__EXERCISE__
Please print each entry below exactly as it reads.

__DATA EXCERPTS__
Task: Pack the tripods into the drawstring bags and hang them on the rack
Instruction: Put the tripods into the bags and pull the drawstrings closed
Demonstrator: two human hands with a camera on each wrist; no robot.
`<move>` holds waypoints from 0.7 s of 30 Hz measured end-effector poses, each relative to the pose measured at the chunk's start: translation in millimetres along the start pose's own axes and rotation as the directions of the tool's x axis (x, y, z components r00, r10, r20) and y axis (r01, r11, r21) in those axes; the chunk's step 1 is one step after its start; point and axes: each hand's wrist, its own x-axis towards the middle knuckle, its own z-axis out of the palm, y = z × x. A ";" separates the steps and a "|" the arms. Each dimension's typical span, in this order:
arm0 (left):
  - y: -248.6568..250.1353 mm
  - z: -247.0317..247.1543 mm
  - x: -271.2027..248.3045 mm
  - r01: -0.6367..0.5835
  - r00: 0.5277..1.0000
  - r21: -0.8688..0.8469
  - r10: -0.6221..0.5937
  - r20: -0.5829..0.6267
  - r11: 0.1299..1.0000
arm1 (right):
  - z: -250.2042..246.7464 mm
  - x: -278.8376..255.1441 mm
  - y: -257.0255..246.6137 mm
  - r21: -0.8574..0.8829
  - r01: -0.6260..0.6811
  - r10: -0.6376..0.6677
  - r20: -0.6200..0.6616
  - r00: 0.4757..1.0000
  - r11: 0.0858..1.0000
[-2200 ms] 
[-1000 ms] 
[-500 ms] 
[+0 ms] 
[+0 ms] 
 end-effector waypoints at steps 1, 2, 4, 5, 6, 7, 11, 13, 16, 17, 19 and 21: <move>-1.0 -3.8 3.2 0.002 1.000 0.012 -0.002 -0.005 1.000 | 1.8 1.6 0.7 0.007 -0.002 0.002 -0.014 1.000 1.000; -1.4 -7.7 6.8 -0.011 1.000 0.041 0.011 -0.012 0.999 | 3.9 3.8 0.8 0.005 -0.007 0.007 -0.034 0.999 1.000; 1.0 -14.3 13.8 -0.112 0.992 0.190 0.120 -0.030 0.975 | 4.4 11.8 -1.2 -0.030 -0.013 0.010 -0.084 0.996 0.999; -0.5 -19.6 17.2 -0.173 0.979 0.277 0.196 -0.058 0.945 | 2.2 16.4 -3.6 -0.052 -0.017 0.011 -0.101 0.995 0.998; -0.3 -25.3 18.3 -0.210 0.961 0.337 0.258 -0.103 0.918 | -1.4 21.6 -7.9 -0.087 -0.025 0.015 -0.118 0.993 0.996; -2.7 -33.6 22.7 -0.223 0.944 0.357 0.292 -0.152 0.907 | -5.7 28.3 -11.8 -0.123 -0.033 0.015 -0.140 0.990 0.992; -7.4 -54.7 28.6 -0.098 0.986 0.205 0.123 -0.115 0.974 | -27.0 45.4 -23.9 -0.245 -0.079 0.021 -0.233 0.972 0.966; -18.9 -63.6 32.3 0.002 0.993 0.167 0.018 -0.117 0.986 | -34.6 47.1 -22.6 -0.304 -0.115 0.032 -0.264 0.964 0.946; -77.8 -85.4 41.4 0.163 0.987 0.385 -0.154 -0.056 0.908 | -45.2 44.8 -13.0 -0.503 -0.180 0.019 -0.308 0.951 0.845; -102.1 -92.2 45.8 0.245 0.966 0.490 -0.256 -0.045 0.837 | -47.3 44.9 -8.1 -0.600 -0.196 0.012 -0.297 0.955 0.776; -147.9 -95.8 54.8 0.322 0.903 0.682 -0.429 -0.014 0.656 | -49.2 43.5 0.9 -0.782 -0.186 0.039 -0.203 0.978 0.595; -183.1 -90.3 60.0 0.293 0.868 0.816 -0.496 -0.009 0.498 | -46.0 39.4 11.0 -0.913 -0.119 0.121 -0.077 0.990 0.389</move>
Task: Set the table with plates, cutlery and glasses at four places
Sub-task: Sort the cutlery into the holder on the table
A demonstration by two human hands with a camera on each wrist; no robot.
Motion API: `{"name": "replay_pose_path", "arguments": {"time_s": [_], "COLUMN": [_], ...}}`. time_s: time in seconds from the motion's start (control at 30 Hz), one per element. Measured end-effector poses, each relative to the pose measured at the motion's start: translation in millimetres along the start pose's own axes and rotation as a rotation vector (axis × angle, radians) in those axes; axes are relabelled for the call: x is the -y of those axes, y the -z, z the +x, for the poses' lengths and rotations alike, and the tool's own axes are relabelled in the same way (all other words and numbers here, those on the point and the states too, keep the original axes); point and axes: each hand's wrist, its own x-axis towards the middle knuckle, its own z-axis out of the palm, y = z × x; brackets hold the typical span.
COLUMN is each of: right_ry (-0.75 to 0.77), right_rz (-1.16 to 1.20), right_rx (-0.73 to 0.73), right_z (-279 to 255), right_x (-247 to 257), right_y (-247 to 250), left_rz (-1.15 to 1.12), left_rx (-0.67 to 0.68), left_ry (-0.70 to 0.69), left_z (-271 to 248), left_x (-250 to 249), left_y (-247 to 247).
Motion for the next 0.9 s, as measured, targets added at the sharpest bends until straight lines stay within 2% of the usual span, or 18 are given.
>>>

__RESPONSE AREA__
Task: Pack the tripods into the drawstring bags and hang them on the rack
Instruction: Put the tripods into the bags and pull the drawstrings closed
Demonstrator: two human hands with a camera on each wrist; no robot.
`<move>` holds waypoints from 0.7 s of 30 Hz measured end-effector poses, each relative to the pose measured at the chunk's start: translation in millimetres along the start pose's own axes and rotation as the directions of the tool's x axis (x, y, z components r00, r10, r20) and y axis (r01, r11, r21) in those axes; the chunk's step 1 is one step after its start; point and axes: each hand's wrist, its own x-axis towards the middle knuckle, its own z-axis out of the palm, y = z × x. A ";" separates the steps and a "|" the arms. Each dimension's typical span, in this order:
arm0 (left):
  - y: -248.6568..250.1353 mm
  - z: -247.0317..247.1543 mm
  - x: -271.2027..248.3045 mm
  - r01: -0.6367..0.5835
  - r00: 0.5277..1.0000
  - r21: -0.8688..0.8469
  - r10: -0.6221..0.5937
  - r20: -0.5829..0.6267
  - r11: 0.1299..1.0000
arm1 (right):
  - z: -250.2042..246.7464 mm
  - x: -278.8376..255.1441 mm
  - y: -257.0255..246.6137 mm
  - r21: -0.8574..0.8829
  - r01: -0.6260..0.6811
  - r10: -0.6376..0.6677
  - r20: -0.6200..0.6616
  - r00: 0.4757..1.0000
  - r11: 0.0858..1.0000
[-2200 ms] 
[-1000 ms] 
[-500 ms] 
[+0 ms] 
[+0 ms] 
 end-effector waypoints at steps 1, 2, 4, 5, 6, 7, 11, 13, 16, 17, 19 and 21: <move>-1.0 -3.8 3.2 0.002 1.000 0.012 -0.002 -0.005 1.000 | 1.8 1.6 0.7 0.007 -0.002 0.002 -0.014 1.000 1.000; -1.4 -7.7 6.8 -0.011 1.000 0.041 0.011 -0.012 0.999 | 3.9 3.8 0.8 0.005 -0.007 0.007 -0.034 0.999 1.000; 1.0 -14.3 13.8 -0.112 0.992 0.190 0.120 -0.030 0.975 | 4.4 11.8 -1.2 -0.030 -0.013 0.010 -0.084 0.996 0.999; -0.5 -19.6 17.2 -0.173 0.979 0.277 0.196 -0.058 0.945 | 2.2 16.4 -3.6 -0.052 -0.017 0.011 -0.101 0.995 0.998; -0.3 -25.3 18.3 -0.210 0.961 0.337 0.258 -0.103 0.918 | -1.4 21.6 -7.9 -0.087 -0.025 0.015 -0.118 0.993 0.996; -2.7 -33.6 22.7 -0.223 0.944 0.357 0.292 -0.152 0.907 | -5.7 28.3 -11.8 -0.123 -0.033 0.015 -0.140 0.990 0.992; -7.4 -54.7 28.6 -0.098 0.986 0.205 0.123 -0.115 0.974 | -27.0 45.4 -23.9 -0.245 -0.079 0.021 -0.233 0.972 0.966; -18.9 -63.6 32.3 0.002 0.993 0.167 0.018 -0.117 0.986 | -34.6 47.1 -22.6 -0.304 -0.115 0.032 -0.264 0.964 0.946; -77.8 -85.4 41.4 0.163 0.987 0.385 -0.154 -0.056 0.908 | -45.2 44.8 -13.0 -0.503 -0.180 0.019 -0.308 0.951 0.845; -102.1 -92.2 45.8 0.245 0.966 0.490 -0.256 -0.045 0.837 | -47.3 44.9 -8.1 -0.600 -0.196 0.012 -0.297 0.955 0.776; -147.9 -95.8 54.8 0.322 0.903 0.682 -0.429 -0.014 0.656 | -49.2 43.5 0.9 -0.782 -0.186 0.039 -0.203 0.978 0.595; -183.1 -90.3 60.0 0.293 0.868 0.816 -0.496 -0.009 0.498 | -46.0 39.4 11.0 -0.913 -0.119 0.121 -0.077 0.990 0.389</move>
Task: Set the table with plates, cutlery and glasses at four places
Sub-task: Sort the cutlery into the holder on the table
A demonstration by two human hands with a camera on each wrist; no robot.
Motion API: `{"name": "replay_pose_path", "arguments": {"time_s": [_], "COLUMN": [_], ...}}`. time_s: time in seconds from the motion's start (control at 30 Hz), one per element. Measured end-effector poses, each relative to the pose measured at the motion's start: translation in millimetres along the start pose's own axes and rotation as a rotation vector (axis × angle, radians) in those axes; axes are relabelled for the call: x is the -y of those axes, y the -z, z the +x, for the poses' lengths and rotations alike, and the tool's own axes are relabelled in the same way (all other words and numbers here, those on the point and the states too, keep the original axes); point and axes: each hand's wrist, its own x-axis towards the middle knuckle, its own z-axis out of the palm, y = z × x; brackets hold the typical span.
COLUMN is each of: right_ry (-0.75 to 0.77), right_rz (-1.16 to 1.20), right_rx (-0.73 to 0.73), right_z (-279 to 255), right_x (-247 to 257), right_y (-247 to 250), left_rz (-1.15 to 1.12), left_rx (-0.67 to 0.68), left_ry (-0.70 to 0.69), left_z (-271 to 248), left_x (-250 to 249), left_y (-247 to 247).
Motion for the next 0.9 s, as measured, targets added at the sharpest bends until straight lines stay within 2% of the usual span, or 18 are given.
>>>

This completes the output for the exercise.